Records to process =
-.-.-
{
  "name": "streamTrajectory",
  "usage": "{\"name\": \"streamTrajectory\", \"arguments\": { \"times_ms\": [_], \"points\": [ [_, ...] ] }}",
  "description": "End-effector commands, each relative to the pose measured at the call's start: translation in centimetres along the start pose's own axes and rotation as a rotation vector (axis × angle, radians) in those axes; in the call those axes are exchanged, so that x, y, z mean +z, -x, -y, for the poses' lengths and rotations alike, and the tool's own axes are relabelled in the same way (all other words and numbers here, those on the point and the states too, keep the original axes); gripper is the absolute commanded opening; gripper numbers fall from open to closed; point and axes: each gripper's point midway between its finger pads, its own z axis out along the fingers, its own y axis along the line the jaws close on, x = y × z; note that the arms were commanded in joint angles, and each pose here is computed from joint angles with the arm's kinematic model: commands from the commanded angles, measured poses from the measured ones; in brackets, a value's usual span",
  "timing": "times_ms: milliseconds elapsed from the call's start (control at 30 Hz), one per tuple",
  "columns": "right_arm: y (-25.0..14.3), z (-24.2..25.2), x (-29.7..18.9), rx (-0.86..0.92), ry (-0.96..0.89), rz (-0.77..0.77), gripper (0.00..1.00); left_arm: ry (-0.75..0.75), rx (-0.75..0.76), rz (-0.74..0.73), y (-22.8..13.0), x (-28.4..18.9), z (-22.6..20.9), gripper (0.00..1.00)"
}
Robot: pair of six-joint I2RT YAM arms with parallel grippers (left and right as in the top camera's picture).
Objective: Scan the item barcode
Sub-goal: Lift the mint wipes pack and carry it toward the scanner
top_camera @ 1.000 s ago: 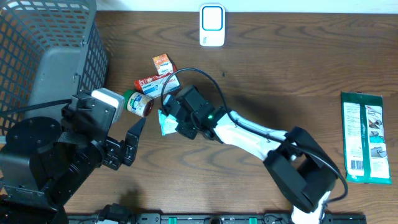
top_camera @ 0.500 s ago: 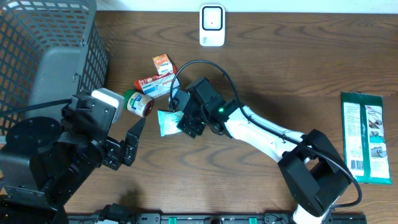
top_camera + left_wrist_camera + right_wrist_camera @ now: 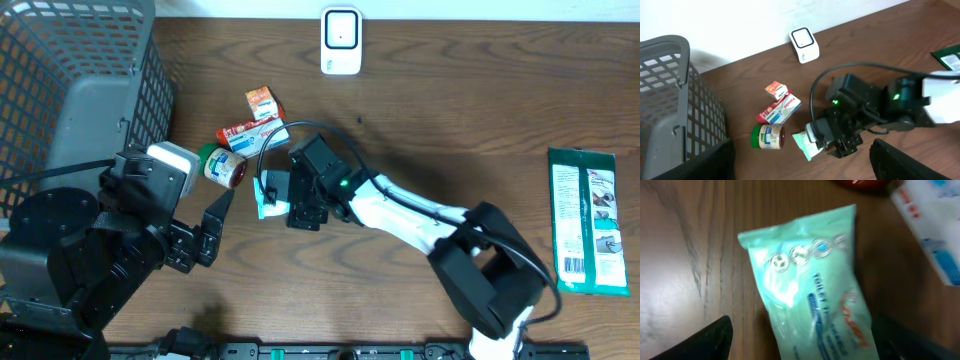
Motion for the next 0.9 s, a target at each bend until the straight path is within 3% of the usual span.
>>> {"name": "streamTrajectory", "arguments": {
  "times_ms": [0, 100, 333, 533, 867],
  "points": [
    [-1.5, -1.0, 2.0, -0.069, 0.033, -0.040, 0.80, 0.013, -0.006, 0.005, 0.2, -0.1, -0.2, 0.86],
    [-1.7, -1.1, 2.4, -0.068, 0.036, -0.044, 0.73, 0.013, -0.006, 0.005, 0.2, -0.1, -0.2, 0.86],
    [-1.8, -0.7, 3.5, -0.072, 0.019, -0.035, 0.43, 0.013, -0.006, 0.005, 0.2, -0.1, -0.2, 0.86],
    [-1.8, -0.8, 3.6, -0.067, 0.020, -0.035, 0.01, 0.013, -0.006, 0.005, 0.2, -0.1, -0.2, 0.86],
    [-0.5, -2.3, 2.9, 0.150, 0.112, 0.021, 0.01, 0.013, -0.006, 0.005, 0.1, -0.1, -0.2, 0.86]
  ]
}}
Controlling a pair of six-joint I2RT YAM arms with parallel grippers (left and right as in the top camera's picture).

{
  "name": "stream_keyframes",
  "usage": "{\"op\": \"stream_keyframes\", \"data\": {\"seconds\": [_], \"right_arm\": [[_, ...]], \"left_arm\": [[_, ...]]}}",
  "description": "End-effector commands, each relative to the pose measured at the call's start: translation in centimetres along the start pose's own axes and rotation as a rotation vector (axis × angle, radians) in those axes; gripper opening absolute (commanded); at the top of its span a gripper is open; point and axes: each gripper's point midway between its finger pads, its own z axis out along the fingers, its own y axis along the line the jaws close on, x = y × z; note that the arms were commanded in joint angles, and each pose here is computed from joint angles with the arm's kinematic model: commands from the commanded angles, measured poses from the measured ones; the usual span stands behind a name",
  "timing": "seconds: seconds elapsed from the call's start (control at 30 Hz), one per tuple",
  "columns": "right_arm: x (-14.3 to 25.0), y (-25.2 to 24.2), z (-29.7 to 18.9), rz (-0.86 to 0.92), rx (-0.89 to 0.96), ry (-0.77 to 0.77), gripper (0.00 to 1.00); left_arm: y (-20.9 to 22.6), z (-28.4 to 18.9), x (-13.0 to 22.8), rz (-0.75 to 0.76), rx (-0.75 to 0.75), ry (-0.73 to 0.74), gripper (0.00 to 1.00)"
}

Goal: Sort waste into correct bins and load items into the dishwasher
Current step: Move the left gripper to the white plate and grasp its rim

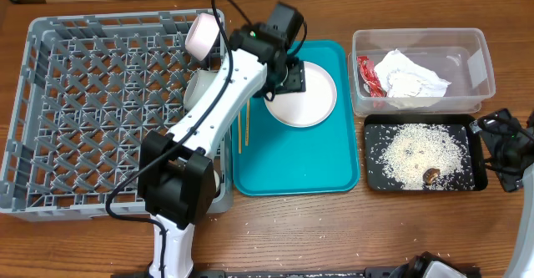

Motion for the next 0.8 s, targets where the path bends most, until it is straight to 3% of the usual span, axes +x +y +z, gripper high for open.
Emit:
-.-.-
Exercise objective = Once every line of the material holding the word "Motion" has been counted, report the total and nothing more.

Response for this exercise = 2